The English form of infinity came from the Latin *infinitas* which was a mash up of "in-" meaning not and "-finis" meaning end. (The word from which finish comes from.) This carries the idea of the absence of limits more so than does apeiron, and is more in harmony with the mathematical conception.

## Tale of two infinities[]

In mathematics there are two main types of infinity known as *ordinals* and *cardinals*. First the cardinals will be covered then the ordinals, as the cardinals are more intuitive.

### Cardinals[]

An infinite cardinal is a number assigned to the amount of objects in a collection which is so big that you could never hold it within a finite set. For example, a piano has 88 keys. (The *Bösendorfer Imperial* has 97 keys but we will ignore these pathological cases.) This means that you can make a list of all such keys in a single set: {A0,A#0,B0,C0,C#0,. . .,B8,C8}. This set is finite because you get from the beginning to the end in a finite amount of time. You could glissando across this in a second or so. But now imagine an even larger keyboard, out of this world. One so large that there are dozens of octaves which keep ascending, allowing you to play the trumpet blasts of *Celestial Music for Imaginary Trumpets* in Tom Johnson's "Imaginary Music".^{[1]} This keyboard would be large, but provided there is a highest key you could still list out all the notes. But now imagine an *even larger* keyboard which kept ascending past all physically possible sounds. One with keys that stretched on forever. You could never glissando across this keyboard no matter how fast you ran because there would always be one more octave. This is the key to understanding infinite sets - there is always one more key, or object, for every group of objects we have so far.

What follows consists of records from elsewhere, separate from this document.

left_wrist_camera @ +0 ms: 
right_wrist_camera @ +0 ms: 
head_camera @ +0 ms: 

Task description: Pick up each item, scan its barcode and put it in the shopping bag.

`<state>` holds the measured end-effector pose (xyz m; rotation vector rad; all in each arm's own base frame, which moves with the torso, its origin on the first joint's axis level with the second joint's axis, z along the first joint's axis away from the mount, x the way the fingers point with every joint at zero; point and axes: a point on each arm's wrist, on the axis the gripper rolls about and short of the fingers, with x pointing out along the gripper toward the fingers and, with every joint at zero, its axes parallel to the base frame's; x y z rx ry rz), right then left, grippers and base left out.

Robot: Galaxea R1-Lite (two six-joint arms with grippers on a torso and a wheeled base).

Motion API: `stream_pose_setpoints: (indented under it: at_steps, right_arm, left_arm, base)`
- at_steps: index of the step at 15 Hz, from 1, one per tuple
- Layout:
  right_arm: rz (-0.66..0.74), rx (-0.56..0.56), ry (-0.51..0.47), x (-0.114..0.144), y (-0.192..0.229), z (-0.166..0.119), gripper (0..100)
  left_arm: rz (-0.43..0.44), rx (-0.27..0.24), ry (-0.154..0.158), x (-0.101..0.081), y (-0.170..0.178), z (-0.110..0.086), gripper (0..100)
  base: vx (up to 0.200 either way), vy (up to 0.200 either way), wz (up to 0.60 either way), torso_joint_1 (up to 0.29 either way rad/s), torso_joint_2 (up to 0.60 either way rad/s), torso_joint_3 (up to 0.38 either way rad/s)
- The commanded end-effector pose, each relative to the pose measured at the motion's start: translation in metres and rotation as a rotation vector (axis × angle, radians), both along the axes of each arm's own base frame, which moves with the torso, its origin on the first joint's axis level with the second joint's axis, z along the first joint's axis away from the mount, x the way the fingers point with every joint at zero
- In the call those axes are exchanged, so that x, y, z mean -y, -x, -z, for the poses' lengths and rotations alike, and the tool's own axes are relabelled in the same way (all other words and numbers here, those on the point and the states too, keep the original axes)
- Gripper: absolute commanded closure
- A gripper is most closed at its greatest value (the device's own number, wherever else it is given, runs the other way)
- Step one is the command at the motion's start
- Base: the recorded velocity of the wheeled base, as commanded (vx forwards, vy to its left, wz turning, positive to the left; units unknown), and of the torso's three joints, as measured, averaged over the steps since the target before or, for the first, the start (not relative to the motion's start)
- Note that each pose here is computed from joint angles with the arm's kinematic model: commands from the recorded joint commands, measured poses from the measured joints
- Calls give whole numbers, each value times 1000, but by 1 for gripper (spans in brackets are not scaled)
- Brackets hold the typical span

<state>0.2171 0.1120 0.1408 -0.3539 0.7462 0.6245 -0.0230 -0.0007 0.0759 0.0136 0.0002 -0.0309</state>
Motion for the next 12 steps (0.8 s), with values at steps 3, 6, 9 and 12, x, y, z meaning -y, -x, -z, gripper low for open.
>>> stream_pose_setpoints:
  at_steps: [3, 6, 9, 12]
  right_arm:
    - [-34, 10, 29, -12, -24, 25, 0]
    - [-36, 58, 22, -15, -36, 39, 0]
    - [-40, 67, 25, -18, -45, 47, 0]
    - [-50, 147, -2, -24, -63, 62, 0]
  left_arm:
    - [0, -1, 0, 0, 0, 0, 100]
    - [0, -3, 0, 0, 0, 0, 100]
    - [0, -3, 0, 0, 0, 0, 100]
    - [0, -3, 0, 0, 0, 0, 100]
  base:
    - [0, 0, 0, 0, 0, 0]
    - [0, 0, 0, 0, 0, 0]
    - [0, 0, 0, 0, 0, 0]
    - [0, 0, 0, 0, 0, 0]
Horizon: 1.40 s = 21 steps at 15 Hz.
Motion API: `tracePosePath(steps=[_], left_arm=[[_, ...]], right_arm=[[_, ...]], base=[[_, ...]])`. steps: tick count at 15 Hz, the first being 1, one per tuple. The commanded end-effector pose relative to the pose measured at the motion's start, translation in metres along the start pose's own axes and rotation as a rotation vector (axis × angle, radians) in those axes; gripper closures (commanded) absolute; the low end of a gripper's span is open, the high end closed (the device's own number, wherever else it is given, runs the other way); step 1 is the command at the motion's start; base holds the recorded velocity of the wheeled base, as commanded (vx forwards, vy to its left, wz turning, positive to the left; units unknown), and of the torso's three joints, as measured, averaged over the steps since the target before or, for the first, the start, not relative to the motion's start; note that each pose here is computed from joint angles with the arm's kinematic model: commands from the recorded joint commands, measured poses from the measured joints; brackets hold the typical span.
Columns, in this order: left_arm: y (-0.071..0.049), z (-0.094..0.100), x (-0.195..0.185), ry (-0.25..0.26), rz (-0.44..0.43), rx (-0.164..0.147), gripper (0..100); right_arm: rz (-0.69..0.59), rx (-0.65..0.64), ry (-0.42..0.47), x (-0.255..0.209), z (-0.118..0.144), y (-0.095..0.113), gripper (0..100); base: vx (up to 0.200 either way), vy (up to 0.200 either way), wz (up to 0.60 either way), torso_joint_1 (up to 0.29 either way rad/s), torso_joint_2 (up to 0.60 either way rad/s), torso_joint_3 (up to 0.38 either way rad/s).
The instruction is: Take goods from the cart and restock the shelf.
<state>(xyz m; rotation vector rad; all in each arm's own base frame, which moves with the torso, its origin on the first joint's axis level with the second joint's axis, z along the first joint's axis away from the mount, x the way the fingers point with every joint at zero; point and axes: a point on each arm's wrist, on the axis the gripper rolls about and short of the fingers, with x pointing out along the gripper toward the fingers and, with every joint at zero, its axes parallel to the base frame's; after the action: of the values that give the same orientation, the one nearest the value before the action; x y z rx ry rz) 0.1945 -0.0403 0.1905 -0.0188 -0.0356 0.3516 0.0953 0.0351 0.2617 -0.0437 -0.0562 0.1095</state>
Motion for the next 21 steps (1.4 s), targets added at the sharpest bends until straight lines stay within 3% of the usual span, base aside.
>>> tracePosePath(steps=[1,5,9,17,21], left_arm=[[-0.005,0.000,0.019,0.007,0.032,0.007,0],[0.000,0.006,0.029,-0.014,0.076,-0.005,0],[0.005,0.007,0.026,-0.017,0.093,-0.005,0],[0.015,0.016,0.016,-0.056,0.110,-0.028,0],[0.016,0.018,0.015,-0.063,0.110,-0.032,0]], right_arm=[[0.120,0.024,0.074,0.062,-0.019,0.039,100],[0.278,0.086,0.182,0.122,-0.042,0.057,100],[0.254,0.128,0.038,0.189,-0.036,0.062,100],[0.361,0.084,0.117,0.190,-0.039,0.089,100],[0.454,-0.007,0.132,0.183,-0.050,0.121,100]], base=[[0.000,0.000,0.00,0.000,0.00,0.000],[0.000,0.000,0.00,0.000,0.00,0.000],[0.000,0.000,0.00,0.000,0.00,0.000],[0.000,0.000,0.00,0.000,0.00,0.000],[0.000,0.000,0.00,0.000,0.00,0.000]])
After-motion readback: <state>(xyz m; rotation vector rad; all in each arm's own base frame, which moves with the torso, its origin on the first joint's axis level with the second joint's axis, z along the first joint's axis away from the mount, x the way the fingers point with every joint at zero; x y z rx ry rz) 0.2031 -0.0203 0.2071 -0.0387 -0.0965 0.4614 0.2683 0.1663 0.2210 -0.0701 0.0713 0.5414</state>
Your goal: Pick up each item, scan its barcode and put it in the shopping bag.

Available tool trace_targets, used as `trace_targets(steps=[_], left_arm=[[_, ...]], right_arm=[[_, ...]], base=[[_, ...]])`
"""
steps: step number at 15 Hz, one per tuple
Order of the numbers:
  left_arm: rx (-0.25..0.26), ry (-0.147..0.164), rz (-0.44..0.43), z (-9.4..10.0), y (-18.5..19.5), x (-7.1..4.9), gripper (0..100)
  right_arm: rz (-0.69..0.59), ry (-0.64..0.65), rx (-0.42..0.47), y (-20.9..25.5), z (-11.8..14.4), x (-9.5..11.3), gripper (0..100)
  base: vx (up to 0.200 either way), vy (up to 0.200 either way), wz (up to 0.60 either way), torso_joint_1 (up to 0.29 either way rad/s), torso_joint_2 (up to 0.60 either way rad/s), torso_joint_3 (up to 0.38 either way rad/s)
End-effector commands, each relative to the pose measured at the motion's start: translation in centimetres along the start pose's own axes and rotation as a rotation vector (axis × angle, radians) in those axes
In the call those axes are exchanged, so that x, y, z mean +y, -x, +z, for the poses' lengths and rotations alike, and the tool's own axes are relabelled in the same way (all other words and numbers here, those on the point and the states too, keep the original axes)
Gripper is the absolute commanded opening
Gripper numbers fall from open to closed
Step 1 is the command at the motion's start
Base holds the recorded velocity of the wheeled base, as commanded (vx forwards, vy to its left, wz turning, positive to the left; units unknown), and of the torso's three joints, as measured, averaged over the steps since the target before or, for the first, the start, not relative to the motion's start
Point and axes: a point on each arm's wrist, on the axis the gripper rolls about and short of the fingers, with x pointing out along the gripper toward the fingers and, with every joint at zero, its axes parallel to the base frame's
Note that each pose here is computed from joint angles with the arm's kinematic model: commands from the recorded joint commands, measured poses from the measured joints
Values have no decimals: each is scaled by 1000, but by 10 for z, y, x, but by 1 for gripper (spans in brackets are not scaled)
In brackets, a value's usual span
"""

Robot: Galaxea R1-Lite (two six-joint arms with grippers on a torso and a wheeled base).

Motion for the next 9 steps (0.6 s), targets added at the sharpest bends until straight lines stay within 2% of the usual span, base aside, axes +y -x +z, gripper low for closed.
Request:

The natural numbers form an infinite set because for whatever group of naturals we have, we can always form another one not in that group. Given the finite set of natural numbers N_{0}, N_{1}, N_{2},. . .,N_{m}, the number (N_{0} + 1)*(N_{1} + 1)*(N_{2} + 1)*. . .*(N_{m} + 1) will always be different (the +1s are there just in case 0 is one of the numbers chosen). We know that this number is different from all those before because it falls farther than any number before in the *ordering* of natural numbers. The natural numbers are ordered by size after all, so that 1 denotes a quantity above 0, 2 denotes a quantity above 1 and so on. By establishing there exists this order we only need to assert two facts to make the infinity of natural numbers:

- There is a first number, 0.
- For any number N, the number N + 1 exists such that N + 1 > N.

This allows us to make numbers arbitrarily far, but with just these rules we still can't "hold" an infinite set all at once. For that we need to put all numbers of this form into a set, then it will count as infinite:

- There is an infinite set I such that. . .
- 0 is within I, and
- For all N within I, N + 1 is also within I.

This forces the set I to be infinite. Of course the real world only has a finite number of particles and you would end up running out of pencil lead before you could write down every number, so to define infinite sets we use this general property of there always being more you *could* pick out from them if you had the time and space.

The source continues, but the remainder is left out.